DeepSeek's V4 Flash (284B params, MoE, MIT license) now runs fully local at ~26 tokens/sec on a 128 GB MacBook Pro M3 Max via Antirez's pure-C inference engine DS4 ("Dwarf Star 4"). The trick is asymmetric quantization plus mixture-of-experts: only ~13B params fire per token, and the engine crushes redundant expert layers to 2-bit while keeping the routing layer at full 8-bit. This is the first time a frontier-scale open model became a credible default for flash-tier work on hardware you own, with zero per-token API cost.

## Key Insight

**The architecture is what makes it possible**

- 284B total params, but MoE routing fires only ~13B per token, giving the knowledge of a huge model at the compute cost of a small one.
- Full-precision 284B model wants ~500 GB RAM. No laptop has it, so you quantize.

**Asymmetric quantization is the actual breakthrough**

- Naive approach: quantize everything equally, accept the quality hit.
- Antirez went asymmetric: expert layers (the bulk of params) crushed to **2-bit**; routing layer, shared expert, projection layer kept at **8-bit**.
- Logic: experts are redundant (many of them, few used per token) so fidelity loss is survivable. The router has no backup, so a bad route makes every downstream answer wrong. Spend bits where a mistake is fatal.
- Result: fits in ~76 GB, clocked at **26.68 tokens/sec** (independent review), faster than you read, on battery.

**Correctness-over-flexibility design choice**

- DS4 will NOT load arbitrary GGUF files; it ships its own validated weights tested against DeepSeek's official outputs. Critics call it lock-in.
- Antirez's counter: "run anything" is exactly why local inference stayed a hobby, since quality is undefined and you're guessing. Owning the whole pipeline (one model, one quant, one engine) lets him guarantee it works as claimed. Toy vs production.
- Not a thin wrapper: HTTP API, tool calling, built-in coding agent, disk-persisted KV cache (conversation memory survives across sessions).

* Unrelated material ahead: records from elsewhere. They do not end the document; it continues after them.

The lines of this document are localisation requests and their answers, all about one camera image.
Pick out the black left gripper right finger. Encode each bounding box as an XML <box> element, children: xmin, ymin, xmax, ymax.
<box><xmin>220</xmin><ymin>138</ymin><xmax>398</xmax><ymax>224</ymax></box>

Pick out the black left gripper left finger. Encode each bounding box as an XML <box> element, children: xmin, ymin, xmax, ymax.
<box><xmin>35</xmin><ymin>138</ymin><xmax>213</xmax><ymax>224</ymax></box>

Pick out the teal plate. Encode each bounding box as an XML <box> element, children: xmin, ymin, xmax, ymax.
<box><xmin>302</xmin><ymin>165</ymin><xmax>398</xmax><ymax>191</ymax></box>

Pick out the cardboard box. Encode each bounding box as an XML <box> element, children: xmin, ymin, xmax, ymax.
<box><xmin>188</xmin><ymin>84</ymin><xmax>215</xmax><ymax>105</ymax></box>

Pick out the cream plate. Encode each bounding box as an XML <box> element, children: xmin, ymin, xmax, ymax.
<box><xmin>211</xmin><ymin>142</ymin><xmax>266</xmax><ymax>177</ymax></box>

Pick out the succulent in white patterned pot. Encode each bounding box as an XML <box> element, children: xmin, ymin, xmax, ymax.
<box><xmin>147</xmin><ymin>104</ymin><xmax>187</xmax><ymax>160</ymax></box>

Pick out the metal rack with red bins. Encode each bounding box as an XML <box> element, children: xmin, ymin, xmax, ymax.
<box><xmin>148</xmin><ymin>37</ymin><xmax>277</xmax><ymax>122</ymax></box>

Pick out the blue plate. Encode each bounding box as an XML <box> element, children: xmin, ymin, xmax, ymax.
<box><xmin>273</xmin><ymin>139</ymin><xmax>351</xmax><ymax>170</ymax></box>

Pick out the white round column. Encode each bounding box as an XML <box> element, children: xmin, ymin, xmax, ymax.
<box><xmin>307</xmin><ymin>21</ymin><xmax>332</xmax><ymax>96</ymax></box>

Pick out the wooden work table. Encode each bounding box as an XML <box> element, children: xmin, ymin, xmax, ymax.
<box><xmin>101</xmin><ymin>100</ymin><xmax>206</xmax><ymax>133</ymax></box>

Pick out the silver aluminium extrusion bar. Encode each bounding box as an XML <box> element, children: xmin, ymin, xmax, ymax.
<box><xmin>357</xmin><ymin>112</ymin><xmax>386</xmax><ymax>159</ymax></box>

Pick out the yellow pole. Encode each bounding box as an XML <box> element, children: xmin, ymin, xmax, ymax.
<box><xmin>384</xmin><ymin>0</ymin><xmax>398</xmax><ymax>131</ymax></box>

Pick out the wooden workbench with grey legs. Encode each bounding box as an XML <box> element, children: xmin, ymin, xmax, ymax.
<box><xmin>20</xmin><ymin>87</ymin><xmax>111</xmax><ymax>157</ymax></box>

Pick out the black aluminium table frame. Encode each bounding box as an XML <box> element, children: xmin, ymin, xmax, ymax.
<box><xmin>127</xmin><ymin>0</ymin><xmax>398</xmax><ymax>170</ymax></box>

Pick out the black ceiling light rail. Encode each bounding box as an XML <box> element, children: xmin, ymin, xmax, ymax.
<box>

**The honest asterisks (framing oversells)**

- Hardware floor is real: 128 GB MacBook Pro M3 Max = ~$3-4k; DGX Spark is a premium box. Democratization has a price floor well above most developer desks.
- "Quasi-frontier" is doing work: 2-bit experts cost quality; the claim comes from impressions, not rigorous head-to-head evals. Reviewers flag KV-cache edge cases and a silent quant-degradation trap.
- This is V4 **Flash**. The full V4 Pro is **1.6 trillion** params and needs very-high-memory machines, not a laptop. Frontier still lives in the data center.
- DeepSeek is a Chinese lab, so open weights solve privacy (data never leaves the box) but not training-data provenance or supply-chain/geopolitics questions.

**Why it mattered to people who'd know:** Georgi Gerganov (llama.cpp), the YC CEO, plus Metal/CUDA/ROCm backend ports appearing within weeks. Antirez's own tell: the first time he reached for a local model for serious work he'd normally hand to a frontier cloud model.